Tuesday, April 7, 2015

Tamron 90mm f/2.8 VS Olympus 45mm /1.8

Another FX versus m43 comparison.  Today, let's look at the Tamron 90mm f/2.8 against the Olympus 45mm f/1.8

Both are similar fields of view.

Image © Olympus America
The 45/1.8 Pro list:
  • Great micro contrast
  • Fast auto focus
  • small and light
  • large manual focus ring
  • sharp at all apertures
  • able to gather large amounts of light with the f/1.8 aperture
  • good depth of field control
  • close focusing
  • internal focusing
The 45/1.8 Con list:
  • prime - must zoom with your feet
  • can be tight field of view indoors
  • not a macro lens
  • not weather sealed
  • No built in IS - only matters if you are going to use it on a Panasonic body
Image © Tamron USA
The Tamron 90/2.8 Pro list:
  • 1:1 macro
  • sharp even at f/2.8
  • good manual focus ring
The Tamron 90/2.8 Con list:
  • slow to auto focus compared to other lenses in similar fields of view and focal lengths
  • not weather sealed.
  • large compared to other primes in its class
  • telescopes when focusing
  • depending on focus distance, it is not a constant f/2.8

Focal Lengths

We shall not get into any equivalence debates, as I don't much care for them.  I feel a photographer should know their gear and learn to adapt to it and use it accordingly.  These 2 lenses the same in field of view(FOV), which I shall define here for our purposes as follows:  If I am standing in the same location with each camera and lens, the view I see in the viewfinder is relatively the same.

Tamron 90/2.8
1/1000, f/2.8, ISO 100
Olympus 45/1.8
1/1000, f/2.8, ISO 100
Image Stabilization

The Nikon camera bodies do not have stabilization and neither does this lens.  You will need sufficient light to use this lens or keep your hand holding of it to 1/100 shutter speed or faster.  Tripods are also an option as well. The Olympus relies on the camera body to stabilize it, which the OMD series has.  Given the potential for 3-4 stops of extra hand holdability, the Olympus has a slight edge.

Auto Focus Performance

The Olympus cameras are great AF performers in great to good light and suffer a little bit in speed when light starts to get challenging.  With that said, the Olympus45/1.8 is one of the fastest focusing primes I've ever used.  It will get you there and in a hurry and with great accuracy.
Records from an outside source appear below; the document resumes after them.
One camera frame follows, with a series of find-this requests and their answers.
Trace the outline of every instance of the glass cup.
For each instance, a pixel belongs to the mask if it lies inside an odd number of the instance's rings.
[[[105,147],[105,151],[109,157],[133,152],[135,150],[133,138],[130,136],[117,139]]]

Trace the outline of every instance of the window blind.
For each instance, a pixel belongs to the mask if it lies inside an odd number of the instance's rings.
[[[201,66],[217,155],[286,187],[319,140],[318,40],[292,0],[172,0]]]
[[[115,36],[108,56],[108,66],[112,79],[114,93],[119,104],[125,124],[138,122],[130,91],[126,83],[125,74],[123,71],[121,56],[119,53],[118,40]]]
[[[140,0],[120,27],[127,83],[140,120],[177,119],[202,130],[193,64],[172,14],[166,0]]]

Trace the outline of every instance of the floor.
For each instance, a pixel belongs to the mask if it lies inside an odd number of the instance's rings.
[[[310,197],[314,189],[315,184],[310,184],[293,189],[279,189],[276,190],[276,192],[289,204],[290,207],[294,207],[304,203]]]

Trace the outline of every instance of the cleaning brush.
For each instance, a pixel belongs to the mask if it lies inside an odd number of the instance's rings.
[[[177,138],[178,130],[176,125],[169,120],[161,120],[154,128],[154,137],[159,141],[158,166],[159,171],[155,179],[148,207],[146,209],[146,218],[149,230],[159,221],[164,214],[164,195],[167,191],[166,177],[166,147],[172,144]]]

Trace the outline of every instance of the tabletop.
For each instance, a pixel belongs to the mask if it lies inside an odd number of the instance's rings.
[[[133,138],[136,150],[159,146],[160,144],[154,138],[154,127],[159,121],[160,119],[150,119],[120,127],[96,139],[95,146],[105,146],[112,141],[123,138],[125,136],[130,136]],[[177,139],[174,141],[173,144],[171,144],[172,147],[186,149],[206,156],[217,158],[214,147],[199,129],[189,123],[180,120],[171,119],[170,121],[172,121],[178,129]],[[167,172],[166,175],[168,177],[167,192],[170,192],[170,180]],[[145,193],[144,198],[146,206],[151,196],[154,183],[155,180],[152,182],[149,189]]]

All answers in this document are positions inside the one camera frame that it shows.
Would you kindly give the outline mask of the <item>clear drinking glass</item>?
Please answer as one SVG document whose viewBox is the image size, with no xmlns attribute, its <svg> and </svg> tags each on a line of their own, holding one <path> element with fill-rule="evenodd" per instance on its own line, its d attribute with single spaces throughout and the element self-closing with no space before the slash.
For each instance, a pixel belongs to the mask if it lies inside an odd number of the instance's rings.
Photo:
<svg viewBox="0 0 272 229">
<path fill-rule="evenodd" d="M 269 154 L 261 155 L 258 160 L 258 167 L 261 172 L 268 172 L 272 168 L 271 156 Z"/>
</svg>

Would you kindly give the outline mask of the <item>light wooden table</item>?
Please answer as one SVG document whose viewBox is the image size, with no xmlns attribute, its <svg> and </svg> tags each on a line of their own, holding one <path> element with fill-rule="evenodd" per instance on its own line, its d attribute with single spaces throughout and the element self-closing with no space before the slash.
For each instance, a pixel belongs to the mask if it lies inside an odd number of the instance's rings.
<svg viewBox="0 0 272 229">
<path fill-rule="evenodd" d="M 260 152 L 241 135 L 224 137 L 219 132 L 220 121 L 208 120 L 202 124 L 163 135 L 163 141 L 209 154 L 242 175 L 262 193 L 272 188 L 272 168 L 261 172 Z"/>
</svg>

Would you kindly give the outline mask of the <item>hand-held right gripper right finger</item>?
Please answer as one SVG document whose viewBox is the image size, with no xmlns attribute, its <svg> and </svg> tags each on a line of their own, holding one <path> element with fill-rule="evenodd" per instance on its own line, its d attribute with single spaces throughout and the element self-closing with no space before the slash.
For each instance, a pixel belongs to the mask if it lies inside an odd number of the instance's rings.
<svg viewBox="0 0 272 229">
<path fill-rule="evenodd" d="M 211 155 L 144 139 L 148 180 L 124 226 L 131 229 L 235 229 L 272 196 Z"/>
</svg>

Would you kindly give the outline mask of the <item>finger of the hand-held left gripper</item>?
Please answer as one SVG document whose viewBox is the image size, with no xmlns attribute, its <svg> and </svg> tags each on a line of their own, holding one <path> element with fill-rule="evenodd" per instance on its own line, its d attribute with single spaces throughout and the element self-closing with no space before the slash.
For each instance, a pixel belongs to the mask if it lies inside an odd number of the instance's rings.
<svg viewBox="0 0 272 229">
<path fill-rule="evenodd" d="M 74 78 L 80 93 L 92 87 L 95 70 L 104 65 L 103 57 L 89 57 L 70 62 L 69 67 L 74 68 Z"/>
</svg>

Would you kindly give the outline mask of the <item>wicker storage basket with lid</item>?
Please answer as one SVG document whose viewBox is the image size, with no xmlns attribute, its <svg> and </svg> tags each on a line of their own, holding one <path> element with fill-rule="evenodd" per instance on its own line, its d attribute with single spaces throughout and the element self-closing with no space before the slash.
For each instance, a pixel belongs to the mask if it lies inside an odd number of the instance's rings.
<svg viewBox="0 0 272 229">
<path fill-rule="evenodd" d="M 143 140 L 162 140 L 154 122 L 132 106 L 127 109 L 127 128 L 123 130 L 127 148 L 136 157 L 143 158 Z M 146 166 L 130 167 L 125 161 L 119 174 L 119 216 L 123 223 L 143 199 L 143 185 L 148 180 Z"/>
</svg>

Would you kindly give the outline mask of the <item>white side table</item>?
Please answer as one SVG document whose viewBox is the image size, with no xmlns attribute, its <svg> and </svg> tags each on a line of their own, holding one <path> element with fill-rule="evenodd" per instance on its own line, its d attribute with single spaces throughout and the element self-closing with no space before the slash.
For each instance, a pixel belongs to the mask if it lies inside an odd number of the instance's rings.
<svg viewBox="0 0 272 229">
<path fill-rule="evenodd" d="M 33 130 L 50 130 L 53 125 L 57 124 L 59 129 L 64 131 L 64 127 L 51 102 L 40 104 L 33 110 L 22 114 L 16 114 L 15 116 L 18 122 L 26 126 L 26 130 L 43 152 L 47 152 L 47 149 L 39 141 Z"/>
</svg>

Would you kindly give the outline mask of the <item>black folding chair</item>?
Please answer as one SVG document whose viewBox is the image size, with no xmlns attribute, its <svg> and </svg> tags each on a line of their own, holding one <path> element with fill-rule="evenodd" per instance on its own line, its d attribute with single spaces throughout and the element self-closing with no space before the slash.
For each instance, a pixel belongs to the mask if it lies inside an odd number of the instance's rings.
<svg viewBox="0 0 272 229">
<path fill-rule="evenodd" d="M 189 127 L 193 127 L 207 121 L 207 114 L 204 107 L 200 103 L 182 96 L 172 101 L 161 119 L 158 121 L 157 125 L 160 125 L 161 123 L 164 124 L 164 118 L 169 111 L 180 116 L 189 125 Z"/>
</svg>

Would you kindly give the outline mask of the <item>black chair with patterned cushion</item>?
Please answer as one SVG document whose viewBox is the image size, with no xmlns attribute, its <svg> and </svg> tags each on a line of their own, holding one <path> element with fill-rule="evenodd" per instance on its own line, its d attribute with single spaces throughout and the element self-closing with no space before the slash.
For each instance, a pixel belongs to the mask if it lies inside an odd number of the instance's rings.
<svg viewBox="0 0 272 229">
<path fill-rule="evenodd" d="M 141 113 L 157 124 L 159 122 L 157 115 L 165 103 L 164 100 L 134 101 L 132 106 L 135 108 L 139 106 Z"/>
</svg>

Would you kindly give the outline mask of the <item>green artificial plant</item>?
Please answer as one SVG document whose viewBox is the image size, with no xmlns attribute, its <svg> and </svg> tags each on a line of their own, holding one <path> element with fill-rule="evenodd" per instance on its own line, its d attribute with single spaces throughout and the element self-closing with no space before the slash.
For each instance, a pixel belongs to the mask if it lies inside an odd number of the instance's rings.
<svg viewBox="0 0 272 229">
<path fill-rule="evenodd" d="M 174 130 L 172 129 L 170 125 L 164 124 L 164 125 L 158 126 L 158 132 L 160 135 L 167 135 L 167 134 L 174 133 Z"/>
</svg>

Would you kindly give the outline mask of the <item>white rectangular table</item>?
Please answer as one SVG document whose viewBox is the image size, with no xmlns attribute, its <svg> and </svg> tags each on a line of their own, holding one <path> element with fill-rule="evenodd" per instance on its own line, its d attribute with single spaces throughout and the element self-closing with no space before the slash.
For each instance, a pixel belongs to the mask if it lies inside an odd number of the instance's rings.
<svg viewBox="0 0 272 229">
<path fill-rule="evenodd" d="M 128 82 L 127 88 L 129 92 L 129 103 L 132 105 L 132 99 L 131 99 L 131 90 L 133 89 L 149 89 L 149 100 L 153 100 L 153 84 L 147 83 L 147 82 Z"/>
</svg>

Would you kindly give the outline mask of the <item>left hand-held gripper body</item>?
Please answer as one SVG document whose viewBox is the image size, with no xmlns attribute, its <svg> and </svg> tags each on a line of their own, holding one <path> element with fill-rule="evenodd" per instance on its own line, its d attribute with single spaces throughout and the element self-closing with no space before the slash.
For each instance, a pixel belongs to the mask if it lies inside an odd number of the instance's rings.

The Tamron, well, it is a macro lens.  It is geared differently.  If AF speed is what you need, I'd recommend skipping this lens and maybe getting a Nikon 85mm f/1.4 or f/1.8.  You'll be paying more, but what you need sometimes doesn't fit into a price range.  You would then also be losing the macro focusing distance.

Now, the Tamron is noticeably slower than the Olympus.  I will say this, though, I shoot a lot of street photography and have used this lens to do so in the past.  AF performance was good enough to not leave me frustrated.

Tamron 90/2.8
1/400, f/8, ISO 100
Olympus 45/1.8
1/400, f/8, ISO 100
Image Quality

We've done this before with the Tamron 70-300/4-5.6 VC vs Olympus 40-150/4-5.6
We are going to look at real world use and not shoot targets.  How well can the respective cameras and lenses compare to each other?
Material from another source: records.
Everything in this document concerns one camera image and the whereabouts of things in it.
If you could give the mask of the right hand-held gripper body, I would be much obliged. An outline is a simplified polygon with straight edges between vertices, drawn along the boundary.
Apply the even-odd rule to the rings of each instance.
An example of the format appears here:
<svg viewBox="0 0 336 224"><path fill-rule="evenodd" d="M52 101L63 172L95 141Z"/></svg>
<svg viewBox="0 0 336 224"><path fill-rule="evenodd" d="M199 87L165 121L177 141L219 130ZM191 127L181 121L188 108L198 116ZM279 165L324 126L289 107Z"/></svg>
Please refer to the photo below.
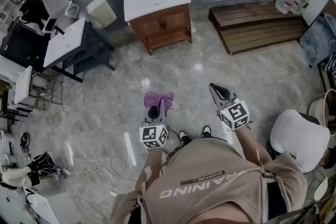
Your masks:
<svg viewBox="0 0 336 224"><path fill-rule="evenodd" d="M250 113L246 102L235 96L217 109L224 131L235 131L249 123Z"/></svg>

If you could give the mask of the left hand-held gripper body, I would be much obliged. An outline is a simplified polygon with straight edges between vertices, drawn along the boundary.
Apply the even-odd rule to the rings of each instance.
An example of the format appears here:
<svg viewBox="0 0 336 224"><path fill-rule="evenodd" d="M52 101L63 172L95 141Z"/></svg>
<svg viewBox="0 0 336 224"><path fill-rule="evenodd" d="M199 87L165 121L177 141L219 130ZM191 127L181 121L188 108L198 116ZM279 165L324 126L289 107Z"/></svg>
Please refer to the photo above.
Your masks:
<svg viewBox="0 0 336 224"><path fill-rule="evenodd" d="M147 152L155 148L163 148L169 136L169 129L164 121L142 123L139 128L140 142Z"/></svg>

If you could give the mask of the purple cloth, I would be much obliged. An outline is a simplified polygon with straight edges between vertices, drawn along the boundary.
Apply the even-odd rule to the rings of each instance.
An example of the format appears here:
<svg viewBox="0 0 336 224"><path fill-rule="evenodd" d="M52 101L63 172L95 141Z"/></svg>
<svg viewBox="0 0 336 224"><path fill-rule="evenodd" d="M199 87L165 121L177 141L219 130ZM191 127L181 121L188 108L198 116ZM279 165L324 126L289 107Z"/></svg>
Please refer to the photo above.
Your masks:
<svg viewBox="0 0 336 224"><path fill-rule="evenodd" d="M173 106L174 93L158 94L152 91L147 92L144 96L144 106L146 108L151 108L152 106L159 108L161 100L164 101L164 111L167 112Z"/></svg>

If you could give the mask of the person's right forearm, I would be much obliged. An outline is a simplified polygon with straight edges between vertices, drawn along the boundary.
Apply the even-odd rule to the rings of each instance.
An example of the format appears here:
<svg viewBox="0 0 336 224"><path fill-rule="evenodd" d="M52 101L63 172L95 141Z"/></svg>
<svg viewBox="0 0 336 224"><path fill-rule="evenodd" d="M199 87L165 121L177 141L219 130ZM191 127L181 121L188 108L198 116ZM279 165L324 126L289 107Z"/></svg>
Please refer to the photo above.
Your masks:
<svg viewBox="0 0 336 224"><path fill-rule="evenodd" d="M269 153L257 142L247 126L236 129L235 134L248 161L259 166L272 161Z"/></svg>

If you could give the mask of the person's left forearm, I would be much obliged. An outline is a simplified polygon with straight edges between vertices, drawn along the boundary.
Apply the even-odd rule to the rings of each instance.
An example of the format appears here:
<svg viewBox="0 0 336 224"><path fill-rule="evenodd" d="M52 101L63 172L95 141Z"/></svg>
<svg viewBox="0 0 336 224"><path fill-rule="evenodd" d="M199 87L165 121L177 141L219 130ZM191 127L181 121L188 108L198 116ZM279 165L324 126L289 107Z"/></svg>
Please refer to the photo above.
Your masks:
<svg viewBox="0 0 336 224"><path fill-rule="evenodd" d="M163 148L152 148L150 149L144 168L150 167L152 170L161 168Z"/></svg>

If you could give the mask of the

On the Nikon side, we will shoot with the Df and on the Olympus side, the OM-D E-M5.

Why do I do this?  Well, lets see how the flagship sensor of the Nikon line does in comparison to the Olympus OMD EM5 camera of the Olympus line!!   Last time the OM-D E-M5 and the 40-150/4-5.6 did surprisingly well against the Df and Tamron zoom combo.

Tamron 90/2.8
1/2000, f/2.8, ISO 200
Olympus 45/1.8
1/4000, f/1.8, ISO 200
So what do we say at the end o the day?  Having the extra stop of light on the Olympus lens is great.  It affords us a similar DOF control as we would have on the Tamron.  It also gives us a lower ISO or faster shutter speeds to work with on the m43 cameras.  Again, m43 is doing quite well here against a larger sensor camera.

Tamron 90/2.8
1/640, f/4.8, ISO 200

Olympus 45/1.8
1/1250, f/1.8m ISO 200
The above 2 images are an example of how close the macro can get versus the close focusing distance of the Olympus.